[AIM OF THE TASK] Look through the records, and whenever a line includes the word "shirt", copy it.

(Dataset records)
——————————

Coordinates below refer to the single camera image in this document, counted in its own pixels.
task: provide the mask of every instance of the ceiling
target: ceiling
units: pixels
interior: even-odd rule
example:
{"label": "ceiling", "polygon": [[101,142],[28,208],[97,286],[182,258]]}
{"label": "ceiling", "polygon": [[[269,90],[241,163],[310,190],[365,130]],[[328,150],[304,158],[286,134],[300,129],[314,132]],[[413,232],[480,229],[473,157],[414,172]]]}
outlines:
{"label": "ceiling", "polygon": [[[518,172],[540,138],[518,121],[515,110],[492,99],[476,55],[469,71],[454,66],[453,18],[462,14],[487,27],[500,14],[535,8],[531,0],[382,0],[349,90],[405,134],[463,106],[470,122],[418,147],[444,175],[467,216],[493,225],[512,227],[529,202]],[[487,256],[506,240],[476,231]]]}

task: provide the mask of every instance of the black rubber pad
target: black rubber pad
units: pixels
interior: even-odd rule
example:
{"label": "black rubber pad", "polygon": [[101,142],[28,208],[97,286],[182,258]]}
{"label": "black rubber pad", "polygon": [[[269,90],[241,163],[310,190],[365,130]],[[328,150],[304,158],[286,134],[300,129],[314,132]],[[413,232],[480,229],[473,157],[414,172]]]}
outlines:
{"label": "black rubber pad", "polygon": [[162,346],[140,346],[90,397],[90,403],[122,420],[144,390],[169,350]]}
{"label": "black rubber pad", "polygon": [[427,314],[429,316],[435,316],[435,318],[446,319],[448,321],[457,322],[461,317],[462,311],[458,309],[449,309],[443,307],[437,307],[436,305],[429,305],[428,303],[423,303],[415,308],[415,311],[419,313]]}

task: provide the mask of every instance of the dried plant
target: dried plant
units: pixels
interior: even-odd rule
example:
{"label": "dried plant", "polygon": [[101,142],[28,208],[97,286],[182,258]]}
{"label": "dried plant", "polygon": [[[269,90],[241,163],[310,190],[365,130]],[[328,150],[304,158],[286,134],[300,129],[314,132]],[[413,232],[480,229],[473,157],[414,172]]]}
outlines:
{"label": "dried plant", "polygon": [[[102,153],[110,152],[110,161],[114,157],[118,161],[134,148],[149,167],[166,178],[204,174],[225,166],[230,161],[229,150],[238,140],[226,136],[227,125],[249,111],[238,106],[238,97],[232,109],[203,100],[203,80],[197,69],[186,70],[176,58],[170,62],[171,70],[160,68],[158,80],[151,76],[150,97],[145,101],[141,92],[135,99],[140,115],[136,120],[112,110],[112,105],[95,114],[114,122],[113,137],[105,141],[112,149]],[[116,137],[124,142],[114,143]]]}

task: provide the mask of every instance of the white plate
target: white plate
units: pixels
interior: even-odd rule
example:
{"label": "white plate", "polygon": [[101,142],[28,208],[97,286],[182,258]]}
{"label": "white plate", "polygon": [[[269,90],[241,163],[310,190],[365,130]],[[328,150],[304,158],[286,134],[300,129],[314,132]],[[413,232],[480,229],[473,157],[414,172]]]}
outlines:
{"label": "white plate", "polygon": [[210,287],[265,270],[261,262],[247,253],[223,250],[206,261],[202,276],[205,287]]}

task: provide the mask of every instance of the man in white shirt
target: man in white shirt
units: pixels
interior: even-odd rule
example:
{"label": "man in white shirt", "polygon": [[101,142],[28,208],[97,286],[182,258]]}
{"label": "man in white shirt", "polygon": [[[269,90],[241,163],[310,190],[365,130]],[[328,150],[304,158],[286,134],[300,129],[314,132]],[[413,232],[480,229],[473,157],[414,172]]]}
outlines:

——————————

[EXERCISE OUTPUT]
task: provide the mask of every instance of the man in white shirt
target: man in white shirt
{"label": "man in white shirt", "polygon": [[101,142],[28,208],[97,286],[182,258]]}
{"label": "man in white shirt", "polygon": [[[269,90],[241,163],[310,190],[365,130]],[[328,150],[304,158],[286,134],[300,129],[314,132]],[[413,232],[480,229],[473,157],[414,172]]]}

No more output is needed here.